F.C. Indiana, also known as F.C. Indiana Lionesses, is an American women's soccer team based in Indianapolis, Indiana. Founded in 2003, the team is currently a member of the United Women's Soccer league. They play their home games at Newton Park in Lakeville, Indiana.

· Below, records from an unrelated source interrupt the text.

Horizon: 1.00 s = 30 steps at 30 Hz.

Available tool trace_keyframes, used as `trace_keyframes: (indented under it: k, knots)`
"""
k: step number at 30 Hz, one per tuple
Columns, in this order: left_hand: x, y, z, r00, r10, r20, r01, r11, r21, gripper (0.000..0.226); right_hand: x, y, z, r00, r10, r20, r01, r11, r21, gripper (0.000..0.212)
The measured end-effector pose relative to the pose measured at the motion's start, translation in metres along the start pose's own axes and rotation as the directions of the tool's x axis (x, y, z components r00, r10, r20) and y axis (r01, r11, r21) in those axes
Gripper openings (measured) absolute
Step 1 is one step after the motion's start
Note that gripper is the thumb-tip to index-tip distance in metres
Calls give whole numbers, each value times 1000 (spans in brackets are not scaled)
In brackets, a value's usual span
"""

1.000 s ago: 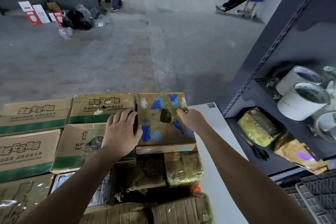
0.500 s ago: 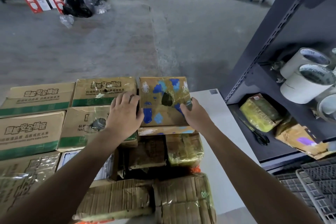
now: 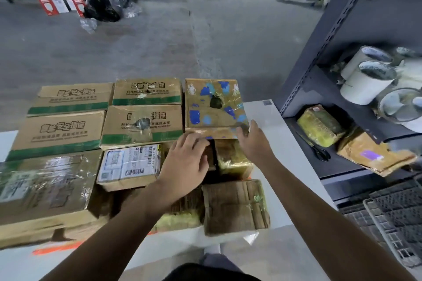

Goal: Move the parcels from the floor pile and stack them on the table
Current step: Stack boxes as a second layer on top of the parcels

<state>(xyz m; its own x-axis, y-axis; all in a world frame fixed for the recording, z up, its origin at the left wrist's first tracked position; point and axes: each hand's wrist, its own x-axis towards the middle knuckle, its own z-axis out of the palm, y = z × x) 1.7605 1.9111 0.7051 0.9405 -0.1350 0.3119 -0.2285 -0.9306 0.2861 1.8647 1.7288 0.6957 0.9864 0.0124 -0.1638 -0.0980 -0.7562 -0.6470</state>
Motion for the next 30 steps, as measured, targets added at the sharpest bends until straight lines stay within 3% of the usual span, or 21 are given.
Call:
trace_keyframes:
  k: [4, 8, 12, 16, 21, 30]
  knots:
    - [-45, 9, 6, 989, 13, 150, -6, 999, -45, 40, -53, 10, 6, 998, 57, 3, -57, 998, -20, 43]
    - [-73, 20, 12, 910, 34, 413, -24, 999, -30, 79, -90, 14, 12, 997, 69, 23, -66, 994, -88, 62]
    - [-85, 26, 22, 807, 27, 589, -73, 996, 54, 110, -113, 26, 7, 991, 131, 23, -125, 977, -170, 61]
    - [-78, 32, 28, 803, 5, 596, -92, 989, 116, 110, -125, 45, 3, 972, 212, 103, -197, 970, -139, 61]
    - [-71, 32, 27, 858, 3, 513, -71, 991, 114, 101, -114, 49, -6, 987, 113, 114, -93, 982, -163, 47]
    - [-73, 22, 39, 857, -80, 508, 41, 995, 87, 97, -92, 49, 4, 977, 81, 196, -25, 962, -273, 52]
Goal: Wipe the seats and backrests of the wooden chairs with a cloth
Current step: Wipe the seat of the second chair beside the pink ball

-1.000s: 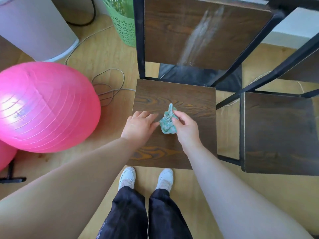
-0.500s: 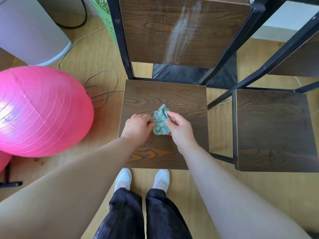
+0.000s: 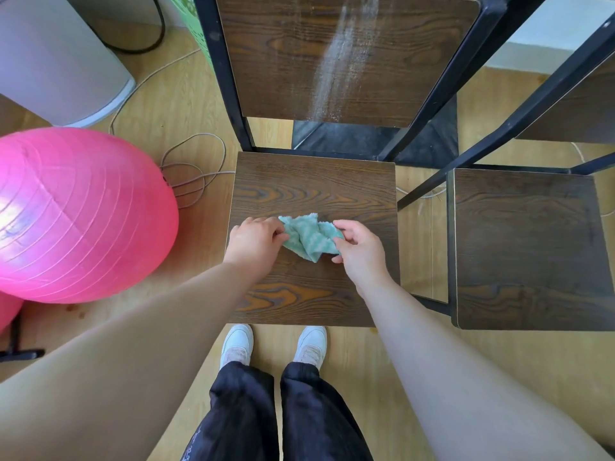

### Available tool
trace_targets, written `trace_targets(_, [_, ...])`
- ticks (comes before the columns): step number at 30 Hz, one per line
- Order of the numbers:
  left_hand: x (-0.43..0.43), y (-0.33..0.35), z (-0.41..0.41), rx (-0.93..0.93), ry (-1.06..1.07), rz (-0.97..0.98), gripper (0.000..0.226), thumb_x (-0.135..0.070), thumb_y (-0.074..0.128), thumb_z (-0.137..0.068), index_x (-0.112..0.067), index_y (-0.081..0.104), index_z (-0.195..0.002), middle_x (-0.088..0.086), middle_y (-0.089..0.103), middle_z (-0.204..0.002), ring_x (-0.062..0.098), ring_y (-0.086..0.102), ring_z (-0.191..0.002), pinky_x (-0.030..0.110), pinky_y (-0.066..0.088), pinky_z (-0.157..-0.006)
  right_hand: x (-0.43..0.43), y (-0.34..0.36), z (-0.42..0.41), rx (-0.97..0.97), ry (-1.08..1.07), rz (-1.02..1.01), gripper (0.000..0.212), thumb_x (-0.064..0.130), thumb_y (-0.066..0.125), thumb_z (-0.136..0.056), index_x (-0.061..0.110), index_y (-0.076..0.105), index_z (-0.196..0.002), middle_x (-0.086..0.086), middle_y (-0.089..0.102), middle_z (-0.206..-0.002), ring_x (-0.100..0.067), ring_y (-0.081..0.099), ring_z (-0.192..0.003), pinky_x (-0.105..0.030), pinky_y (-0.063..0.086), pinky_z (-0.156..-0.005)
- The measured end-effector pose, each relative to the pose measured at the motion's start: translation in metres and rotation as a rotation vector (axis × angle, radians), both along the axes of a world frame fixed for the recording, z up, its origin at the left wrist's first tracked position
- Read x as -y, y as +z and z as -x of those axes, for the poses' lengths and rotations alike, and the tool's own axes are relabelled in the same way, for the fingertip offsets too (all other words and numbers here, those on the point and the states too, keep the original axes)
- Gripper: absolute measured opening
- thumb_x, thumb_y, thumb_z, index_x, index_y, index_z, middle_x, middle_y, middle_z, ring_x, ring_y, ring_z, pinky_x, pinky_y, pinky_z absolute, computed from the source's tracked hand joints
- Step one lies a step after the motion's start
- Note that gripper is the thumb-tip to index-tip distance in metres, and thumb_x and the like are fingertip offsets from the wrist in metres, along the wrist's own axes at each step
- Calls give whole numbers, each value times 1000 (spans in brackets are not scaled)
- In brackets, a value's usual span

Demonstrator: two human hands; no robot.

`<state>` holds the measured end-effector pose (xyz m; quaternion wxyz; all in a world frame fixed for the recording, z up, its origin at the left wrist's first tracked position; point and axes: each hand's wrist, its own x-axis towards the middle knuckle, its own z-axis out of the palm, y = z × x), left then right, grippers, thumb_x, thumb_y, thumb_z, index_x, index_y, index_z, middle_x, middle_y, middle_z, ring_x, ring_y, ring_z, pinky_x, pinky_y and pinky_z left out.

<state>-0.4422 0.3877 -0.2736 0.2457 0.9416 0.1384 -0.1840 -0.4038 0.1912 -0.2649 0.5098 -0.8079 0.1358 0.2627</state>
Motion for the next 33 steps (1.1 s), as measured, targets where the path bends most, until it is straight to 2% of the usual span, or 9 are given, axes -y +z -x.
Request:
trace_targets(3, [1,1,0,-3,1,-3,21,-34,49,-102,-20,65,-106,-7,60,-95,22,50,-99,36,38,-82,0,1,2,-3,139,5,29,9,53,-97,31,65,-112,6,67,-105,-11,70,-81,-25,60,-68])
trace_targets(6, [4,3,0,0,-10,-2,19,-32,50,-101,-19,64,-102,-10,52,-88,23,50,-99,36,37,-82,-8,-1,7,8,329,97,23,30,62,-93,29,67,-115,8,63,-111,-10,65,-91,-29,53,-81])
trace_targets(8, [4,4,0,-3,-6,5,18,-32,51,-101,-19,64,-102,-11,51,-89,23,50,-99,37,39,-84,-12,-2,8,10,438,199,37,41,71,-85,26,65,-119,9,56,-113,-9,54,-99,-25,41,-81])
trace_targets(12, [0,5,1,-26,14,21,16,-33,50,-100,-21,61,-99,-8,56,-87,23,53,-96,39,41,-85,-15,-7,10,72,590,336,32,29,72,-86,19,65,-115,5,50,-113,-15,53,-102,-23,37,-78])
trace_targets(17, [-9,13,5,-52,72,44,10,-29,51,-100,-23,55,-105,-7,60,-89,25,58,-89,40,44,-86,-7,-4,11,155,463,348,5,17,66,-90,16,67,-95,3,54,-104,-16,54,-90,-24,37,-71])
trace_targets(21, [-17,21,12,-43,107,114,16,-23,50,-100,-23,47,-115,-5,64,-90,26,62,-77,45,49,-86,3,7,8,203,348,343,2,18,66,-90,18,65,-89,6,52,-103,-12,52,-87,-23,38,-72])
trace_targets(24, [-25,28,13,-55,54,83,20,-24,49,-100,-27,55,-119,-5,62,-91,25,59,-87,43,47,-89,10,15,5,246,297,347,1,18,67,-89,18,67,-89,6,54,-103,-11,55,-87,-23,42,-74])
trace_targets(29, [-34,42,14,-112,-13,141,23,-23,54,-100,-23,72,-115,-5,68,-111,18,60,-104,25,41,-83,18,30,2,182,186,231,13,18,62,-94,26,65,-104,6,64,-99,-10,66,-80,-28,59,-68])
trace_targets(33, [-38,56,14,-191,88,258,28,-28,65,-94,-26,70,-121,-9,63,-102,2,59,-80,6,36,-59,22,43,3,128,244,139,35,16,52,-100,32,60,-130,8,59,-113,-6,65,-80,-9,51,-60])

The team has an associated men's team, also called F.C. Indiana Lions, who play in the National Premier Soccer League and Premier Arena Soccer League. The club's colors are red and white.

History
In 2005, FC Indiana became the second North American women's team ever to win a league and cup double, capturing the WPSL national championship and the USASA Women's Open national championship (the Carolina Courage of the former Women's United Soccer Association [WUSA] won the Founder's Cup and WUSA league title in 2002).

FC Indiana won the 2005 WPSL title, having defeated host New England Mutiny 4–0 in the 2005 semi-finals and the California Storm 5–4 (featuring internationals Brandi Chastain, Leslie Osborne and Sissi) in the 2005 finals.

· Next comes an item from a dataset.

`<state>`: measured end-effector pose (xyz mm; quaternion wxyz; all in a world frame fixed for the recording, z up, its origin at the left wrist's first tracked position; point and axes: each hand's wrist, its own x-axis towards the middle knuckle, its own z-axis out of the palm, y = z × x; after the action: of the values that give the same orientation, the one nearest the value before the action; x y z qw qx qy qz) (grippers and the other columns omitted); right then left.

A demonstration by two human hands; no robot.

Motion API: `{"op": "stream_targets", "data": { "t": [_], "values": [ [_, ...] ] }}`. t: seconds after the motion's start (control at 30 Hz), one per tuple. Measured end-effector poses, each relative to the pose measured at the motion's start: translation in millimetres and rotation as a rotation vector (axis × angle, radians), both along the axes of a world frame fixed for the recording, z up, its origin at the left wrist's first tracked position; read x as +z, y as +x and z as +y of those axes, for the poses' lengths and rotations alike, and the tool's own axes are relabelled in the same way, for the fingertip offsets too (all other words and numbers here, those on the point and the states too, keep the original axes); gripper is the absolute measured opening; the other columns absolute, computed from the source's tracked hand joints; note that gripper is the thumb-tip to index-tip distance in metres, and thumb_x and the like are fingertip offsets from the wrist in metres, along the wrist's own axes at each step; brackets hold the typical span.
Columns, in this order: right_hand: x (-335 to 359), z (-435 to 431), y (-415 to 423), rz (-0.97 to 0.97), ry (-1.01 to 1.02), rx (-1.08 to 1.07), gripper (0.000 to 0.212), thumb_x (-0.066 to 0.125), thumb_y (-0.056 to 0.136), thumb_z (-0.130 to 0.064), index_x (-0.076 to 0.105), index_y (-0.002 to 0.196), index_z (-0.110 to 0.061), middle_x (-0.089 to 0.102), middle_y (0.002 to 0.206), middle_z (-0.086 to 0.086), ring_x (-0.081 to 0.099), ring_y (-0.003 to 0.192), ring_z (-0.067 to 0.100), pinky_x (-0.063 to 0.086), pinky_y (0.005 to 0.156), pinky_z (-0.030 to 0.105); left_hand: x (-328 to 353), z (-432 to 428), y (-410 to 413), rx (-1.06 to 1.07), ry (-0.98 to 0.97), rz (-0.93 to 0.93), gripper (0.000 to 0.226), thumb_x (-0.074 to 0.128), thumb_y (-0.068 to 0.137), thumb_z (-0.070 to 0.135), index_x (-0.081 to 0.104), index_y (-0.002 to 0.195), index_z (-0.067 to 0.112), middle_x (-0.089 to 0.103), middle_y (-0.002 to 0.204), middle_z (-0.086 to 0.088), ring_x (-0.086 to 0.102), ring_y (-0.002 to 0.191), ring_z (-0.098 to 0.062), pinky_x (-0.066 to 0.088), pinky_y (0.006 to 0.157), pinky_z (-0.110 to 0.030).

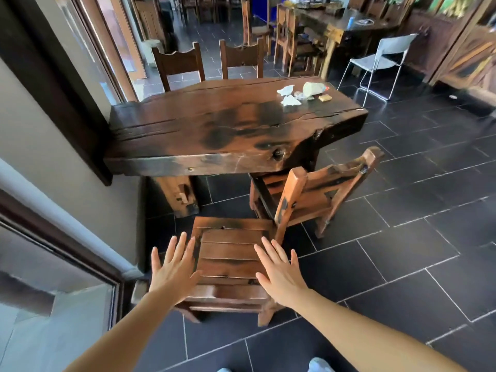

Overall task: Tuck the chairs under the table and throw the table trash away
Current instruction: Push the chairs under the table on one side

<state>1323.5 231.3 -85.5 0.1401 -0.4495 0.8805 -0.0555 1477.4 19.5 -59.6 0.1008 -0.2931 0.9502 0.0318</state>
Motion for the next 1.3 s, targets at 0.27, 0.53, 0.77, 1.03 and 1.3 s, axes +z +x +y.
{"op": "stream_targets", "data": {
  "t": [0.27,0.53,0.77,1.03,1.3],
  "values": [
    [-32.7,6.8,34.8,-0.110,0.195,-0.224,0.076,0.053,0.091,-0.043,0.009,0.150,-0.023,-0.009,0.160,-0.001,-0.006,0.146,0.023,0.018,0.110,0.061,-44.9,-72.7,65.1,-0.017,0.094,-0.208,0.086,0.044,0.086,0.060,0.002,0.149,0.020,-0.008,0.159,-0.002,-0.006,0.146,-0.022,0.004,0.116,-0.052],
    [-48.8,0.2,38.6,0.023,0.210,-0.235,0.081,0.089,0.055,-0.031,0.053,0.127,-0.019,0.045,0.142,0.011,0.048,0.124,0.032,0.053,0.084,0.046,-84.9,-90.8,84.2,-0.088,0.122,-0.102,0.091,0.090,0.023,0.021,0.052,0.105,0.018,0.046,0.108,-0.004,0.050,0.095,-0.028,0.056,0.061,-0.043],
    [-58.5,0.8,29.9,0.123,0.178,-0.178,0.068,0.092,0.039,-0.031,0.059,0.098,-0.025,0.059,0.126,0.007,0.056,0.117,0.029,0.045,0.089,0.064,-98.0,-100.0,83.9,-0.145,0.170,0.108,0.072,0.081,0.037,-0.004,0.051,0.096,0.025,0.038,0.098,0.006,0.038,0.086,-0.021,0.051,0.037,-0.033],
    [-50.3,-14.9,-18.2,0.148,0.236,-0.134,0.057,0.080,0.070,-0.028,0.056,0.120,-0.019,0.036,0.150,0.013,0.026,0.141,0.035,0.024,0.107,0.063,-92.8,-105.8,52.1,-0.125,0.180,0.007,0.067,0.088,0.039,0.015,0.053,0.094,0.028,0.037,0.094,0.009,0.039,0.085,-0.017,0.048,0.036,-0.030],
    [-49.4,-37.3,-79.6,0.144,0.225,-0.066,0.060,0.063,0.087,-0.030,0.037,0.139,-0.019,0.011,0.159,0.010,-0.004,0.146,0.031,0.007,0.114,0.057,-79.7,-104.2,5.3,-0.088,0.128,-0.021,0.049,0.065,0.080,0.025,0.039,0.122,0.031,0.038,0.121,0.008,0.037,0.113,-0.017,0.051,0.075,-0.030]
  ]
}}
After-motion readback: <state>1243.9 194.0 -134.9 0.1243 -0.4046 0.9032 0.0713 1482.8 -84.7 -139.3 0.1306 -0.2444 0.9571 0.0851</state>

In 2007, the club won its second WPSL title in three seasons, defeating the New England Mutiny 3–0. In October 2007, FC Indiana joined the W-League, consistently winning their division before returning to the WPSL for the 2011 season.

In 2012, they participated in the WPSL Elite, finishing at the bottom of the table.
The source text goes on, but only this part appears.